◆ **Exercise description**
Without its pictures, the listing below is to be transcribed exactly.
*** Block opens ***
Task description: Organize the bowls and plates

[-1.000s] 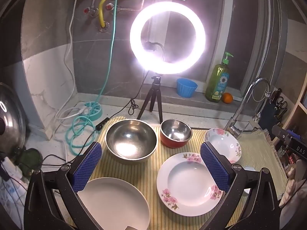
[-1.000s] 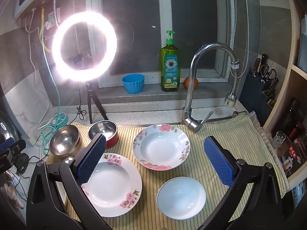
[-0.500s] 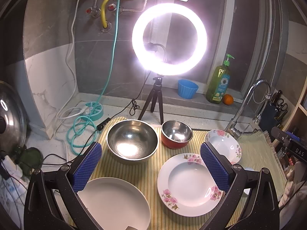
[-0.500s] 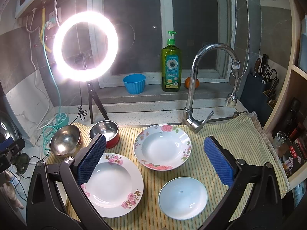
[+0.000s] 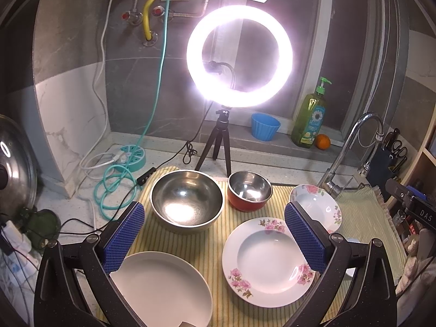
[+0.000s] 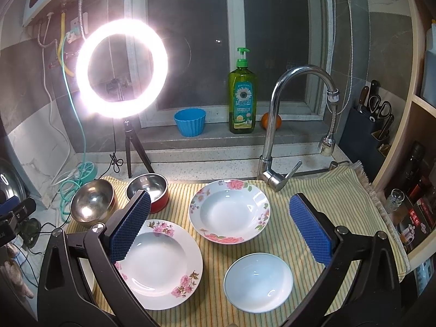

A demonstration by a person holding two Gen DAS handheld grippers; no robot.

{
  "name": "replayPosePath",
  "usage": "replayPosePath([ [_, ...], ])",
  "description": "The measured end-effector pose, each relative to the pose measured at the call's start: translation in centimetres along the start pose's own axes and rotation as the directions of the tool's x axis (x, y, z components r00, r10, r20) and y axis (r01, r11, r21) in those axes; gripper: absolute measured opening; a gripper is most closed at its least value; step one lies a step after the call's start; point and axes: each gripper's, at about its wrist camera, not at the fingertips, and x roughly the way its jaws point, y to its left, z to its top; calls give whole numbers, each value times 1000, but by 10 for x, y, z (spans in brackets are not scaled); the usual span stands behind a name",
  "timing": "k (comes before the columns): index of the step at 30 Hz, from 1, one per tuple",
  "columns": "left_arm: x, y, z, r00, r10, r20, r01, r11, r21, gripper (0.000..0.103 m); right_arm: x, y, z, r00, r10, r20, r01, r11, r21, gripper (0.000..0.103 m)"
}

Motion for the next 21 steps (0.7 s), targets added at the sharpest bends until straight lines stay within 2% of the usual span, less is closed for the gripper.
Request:
replayPosePath([
  [21,-1,-1,0,1000,-3,-3,3,1000,1,102,-4,0,-1,1000,7,-4,-6,1000,4,103],
])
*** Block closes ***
◆ **Answer to this exercise**
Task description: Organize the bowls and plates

[-1.000s] 
[-1.000s] 
[-0.500s] 
[-0.500s] 
[+0.000s] 
[+0.000s] 

A demonstration by a person holding two Gen DAS handheld grippers; no robot.

{
  "name": "replayPosePath",
  "usage": "replayPosePath([ [_, ...], ])",
  "description": "The measured end-effector pose, each relative to the pose measured at the call's start: translation in centimetres along the start pose's own axes and rotation as the directions of the tool's x axis (x, y, z components r00, r10, r20) and y axis (r01, r11, r21) in those axes; gripper: absolute measured opening; a gripper is most closed at its least value; step one lies a step after the call's start; point and axes: each gripper's, at about its wrist camera, not at the fingertips, and x roughly the way its jaws point, y to its left, z to its top; calls give whole numbers, each value times 1000, but by 10 for x, y, z (spans in brackets are not scaled); the usual span stands behind a name",
  "timing": "k (comes before the columns): index of the step at 30 Hz, from 1, one per tuple",
  "columns": "left_arm: x, y, z, r00, r10, r20, r01, r11, r21, gripper (0.000..0.103 m); right_arm: x, y, z, r00, r10, r20, r01, r11, r21, gripper (0.000..0.103 m)"
}

Motion for the next 21 steps (0.7 s), targets added at the sharpest bends until straight lines stay within 2% of the usual span, less is closed for the gripper.
Request:
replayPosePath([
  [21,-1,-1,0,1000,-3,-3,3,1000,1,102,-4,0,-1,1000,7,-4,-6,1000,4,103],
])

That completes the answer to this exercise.